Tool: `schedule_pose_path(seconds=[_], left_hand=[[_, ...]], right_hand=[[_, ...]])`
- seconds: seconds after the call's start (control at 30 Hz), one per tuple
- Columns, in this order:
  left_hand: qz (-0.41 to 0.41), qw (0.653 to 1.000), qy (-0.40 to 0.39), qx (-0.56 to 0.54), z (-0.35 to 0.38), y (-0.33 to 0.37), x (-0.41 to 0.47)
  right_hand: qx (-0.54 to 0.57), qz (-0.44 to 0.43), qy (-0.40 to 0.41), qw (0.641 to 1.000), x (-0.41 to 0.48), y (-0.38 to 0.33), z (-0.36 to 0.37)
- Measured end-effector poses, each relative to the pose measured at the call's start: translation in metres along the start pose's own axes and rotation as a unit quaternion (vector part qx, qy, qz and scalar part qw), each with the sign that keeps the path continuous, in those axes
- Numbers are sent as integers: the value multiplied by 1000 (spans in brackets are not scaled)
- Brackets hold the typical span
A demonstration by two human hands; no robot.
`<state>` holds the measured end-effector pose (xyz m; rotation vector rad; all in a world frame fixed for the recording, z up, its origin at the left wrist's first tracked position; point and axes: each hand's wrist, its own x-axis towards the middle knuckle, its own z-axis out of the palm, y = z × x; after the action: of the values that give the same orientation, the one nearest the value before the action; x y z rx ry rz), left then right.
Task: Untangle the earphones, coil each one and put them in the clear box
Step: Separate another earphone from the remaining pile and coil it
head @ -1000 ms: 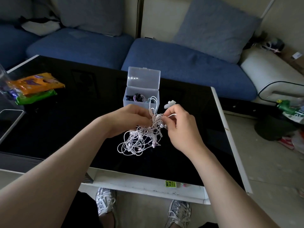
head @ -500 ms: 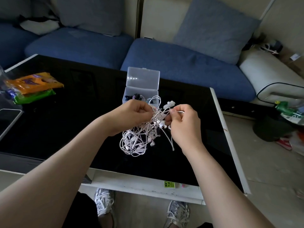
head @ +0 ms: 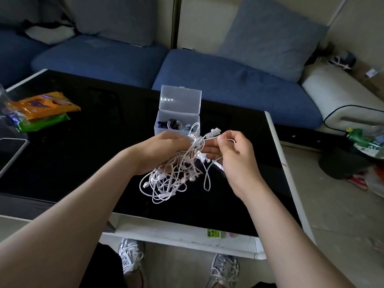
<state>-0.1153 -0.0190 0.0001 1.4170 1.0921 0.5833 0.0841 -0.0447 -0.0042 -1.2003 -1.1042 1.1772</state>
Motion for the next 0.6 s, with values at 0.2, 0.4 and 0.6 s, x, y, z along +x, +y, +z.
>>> schedule_pose_path(seconds=[0.2, 0.4, 0.6], left_hand=[[63, 994, 54, 67, -2, -12, 1], [86, 988, 117, 60, 1, -12, 7], [88, 991, 101, 12, 10, -12, 12]], right_hand=[[-69, -6, 30, 997, -6, -8, -3], [-112, -41, 10, 993, -9, -5, -5], [-224, -96, -2, 970, -2, 5, -6]])
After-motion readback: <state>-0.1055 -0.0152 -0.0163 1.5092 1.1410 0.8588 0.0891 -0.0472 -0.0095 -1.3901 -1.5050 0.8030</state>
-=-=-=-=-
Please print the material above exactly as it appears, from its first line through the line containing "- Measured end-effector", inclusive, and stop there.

Reply to the task:
Tool: `schedule_pose_path(seconds=[_], left_hand=[[_, ...]], right_hand=[[_, ...]])`
- seconds: seconds after the call's start (control at 30 Hz), one per tuple
- Columns, in this order:
  left_hand: qz (-0.41 to 0.41), qw (0.653 to 1.000), qy (-0.40 to 0.39), qx (-0.56 to 0.54), z (-0.35 to 0.38), y (-0.33 to 0.37), x (-0.41 to 0.47)
  right_hand: qx (-0.54 to 0.57), qz (-0.44 to 0.43), qy (-0.40 to 0.41), qw (0.641 to 1.000), x (-0.41 to 0.48), y (-0.38 to 0.33), z (-0.36 to 0.37)
- Measured end-effector poses, each relative to the pose measured at the call's start: translation in metres along the start pose's own axes and rotation as a unit quaternion (vector part qx, qy, qz and scalar part qw), each with the sign that keeps the path continuous, in those axes

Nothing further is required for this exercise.